Das Bundeskriminalamt (BKA) hat versichert, im Ausland unter Folter erpresste Aussagen nicht für eigene Ermittlungen zu verwenden. BKA-Präsident Jörg Ziercke erklärte nach Angaben des Amtes, Hinweise auf mögliche Anschläge müsse seine Behörde entgegen nehmen, auch wenn man ihnen „im Einzelnen nicht immer ansehen“ könne, wie sie gewonnen worden seien. Den Informationen müsse nachgegangen werden, um mögliche Anschläge zu verhindern. Diese Aussagen würden aber nicht in Ermittlungsverfahren genutzt.

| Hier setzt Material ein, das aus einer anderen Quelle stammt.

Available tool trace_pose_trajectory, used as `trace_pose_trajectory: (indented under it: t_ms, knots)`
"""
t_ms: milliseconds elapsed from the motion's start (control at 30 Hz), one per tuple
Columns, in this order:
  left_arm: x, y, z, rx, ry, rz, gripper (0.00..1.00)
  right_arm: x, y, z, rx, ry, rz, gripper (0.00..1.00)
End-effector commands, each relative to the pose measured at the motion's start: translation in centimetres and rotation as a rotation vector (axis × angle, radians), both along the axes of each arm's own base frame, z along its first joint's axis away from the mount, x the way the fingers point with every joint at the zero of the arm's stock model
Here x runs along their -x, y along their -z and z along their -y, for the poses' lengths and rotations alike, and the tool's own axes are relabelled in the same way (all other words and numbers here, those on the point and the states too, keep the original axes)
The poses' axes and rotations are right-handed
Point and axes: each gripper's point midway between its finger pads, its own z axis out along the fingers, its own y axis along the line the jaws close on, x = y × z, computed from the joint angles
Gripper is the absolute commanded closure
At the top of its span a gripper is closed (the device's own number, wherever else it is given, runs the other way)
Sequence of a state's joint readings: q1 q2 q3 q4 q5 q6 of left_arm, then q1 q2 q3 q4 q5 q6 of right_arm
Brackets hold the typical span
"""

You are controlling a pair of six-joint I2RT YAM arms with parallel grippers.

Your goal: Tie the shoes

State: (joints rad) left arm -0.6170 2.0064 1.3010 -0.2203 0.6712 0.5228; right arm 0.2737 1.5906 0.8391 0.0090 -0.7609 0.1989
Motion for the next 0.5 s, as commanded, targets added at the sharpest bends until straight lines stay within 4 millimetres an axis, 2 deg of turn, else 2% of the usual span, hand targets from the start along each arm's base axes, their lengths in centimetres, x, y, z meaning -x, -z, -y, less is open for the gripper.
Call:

Ziercke hatte zuvor gegenüber dem Magazin „Report München“ auf die Frage, ob er die Verwendung von Foltergeständnissen ausschließen könne, geantwortet: „Ich kann das nicht komplett ausschließen.“ So seien BKA-Fahnder zu Vernehmungen mindestens zwei Mal in den Nahen Osten geschickt worden. Die Festgenommenen seien zuvor offenbar gefoltert worden. Zierke erklärte nun, seine Angaben seien aus dem Zusammenhang gerissen worden. Auf die Frage, ob das BKA unter Folter erpresste Aussagen verwende, habe der Präsident mit „Nein, eindeutig nein“ geantwortet, hieß es in einer Stellungnahme der Behörde.